● **Problem**
Give an exact copy of the lines from the beginning of the listing below to the "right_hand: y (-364" line, inclusive.

· · · · ·

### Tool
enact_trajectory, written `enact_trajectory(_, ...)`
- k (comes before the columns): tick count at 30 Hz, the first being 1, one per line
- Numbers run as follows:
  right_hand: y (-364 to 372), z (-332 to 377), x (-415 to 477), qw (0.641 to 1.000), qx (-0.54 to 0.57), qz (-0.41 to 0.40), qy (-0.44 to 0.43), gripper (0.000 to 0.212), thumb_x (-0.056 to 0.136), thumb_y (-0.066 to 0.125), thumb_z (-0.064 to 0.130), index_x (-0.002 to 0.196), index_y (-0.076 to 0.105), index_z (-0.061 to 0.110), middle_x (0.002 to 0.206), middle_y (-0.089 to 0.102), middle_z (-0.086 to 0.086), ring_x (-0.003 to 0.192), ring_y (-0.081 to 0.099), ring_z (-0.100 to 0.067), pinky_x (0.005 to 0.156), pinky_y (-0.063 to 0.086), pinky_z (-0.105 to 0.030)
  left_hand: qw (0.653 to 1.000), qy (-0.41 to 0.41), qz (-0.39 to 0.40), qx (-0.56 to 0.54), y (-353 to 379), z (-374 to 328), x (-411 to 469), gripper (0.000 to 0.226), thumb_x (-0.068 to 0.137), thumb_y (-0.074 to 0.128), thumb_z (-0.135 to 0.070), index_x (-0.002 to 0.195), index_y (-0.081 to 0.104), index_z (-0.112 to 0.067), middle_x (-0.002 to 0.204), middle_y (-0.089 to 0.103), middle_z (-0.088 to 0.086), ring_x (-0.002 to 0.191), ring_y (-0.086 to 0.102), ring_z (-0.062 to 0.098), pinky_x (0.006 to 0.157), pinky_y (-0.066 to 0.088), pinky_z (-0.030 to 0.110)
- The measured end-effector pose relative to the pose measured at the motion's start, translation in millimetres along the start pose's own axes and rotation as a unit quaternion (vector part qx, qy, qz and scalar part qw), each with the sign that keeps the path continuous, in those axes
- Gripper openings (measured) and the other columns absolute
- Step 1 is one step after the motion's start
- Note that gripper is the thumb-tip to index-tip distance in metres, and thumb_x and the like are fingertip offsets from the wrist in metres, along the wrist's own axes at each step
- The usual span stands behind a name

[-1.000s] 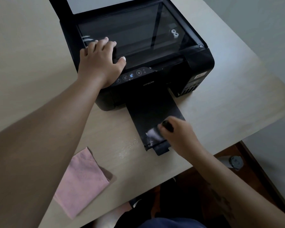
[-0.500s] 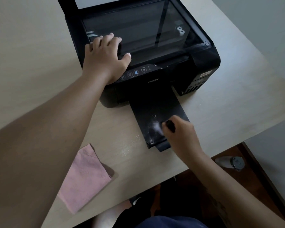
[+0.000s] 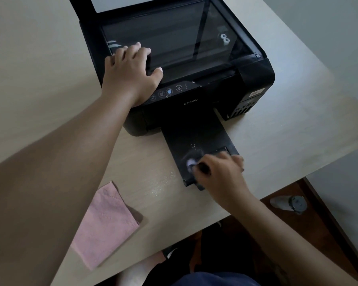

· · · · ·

● **Task answer**
### Tool
enact_trajectory, written `enact_trajectory(_, ...)`
- k (comes before the columns): tick count at 30 Hz, the first being 1, one per line
- Numbers run as follows:
  right_hand: y (-364 to 372), z (-332 to 377), x (-415 to 477), qw (0.641 to 1.000), qx (-0.54 to 0.57), qz (-0.41 to 0.40), qy (-0.44 to 0.43), gripper (0.000 to 0.212), thumb_x (-0.056 to 0.136), thumb_y (-0.066 to 0.125), thumb_z (-0.064 to 0.130), index_x (-0.002 to 0.196), index_y (-0.076 to 0.105), index_z (-0.061 to 0.110), middle_x (0.002 to 0.206), middle_y (-0.089 to 0.102), middle_z (-0.086 to 0.086), ring_x (-0.003 to 0.192), ring_y (-0.081 to 0.099), ring_z (-0.100 to 0.067), pinky_x (0.005 to 0.156), pinky_y (-0.063 to 0.086), pinky_z (-0.105 to 0.030)

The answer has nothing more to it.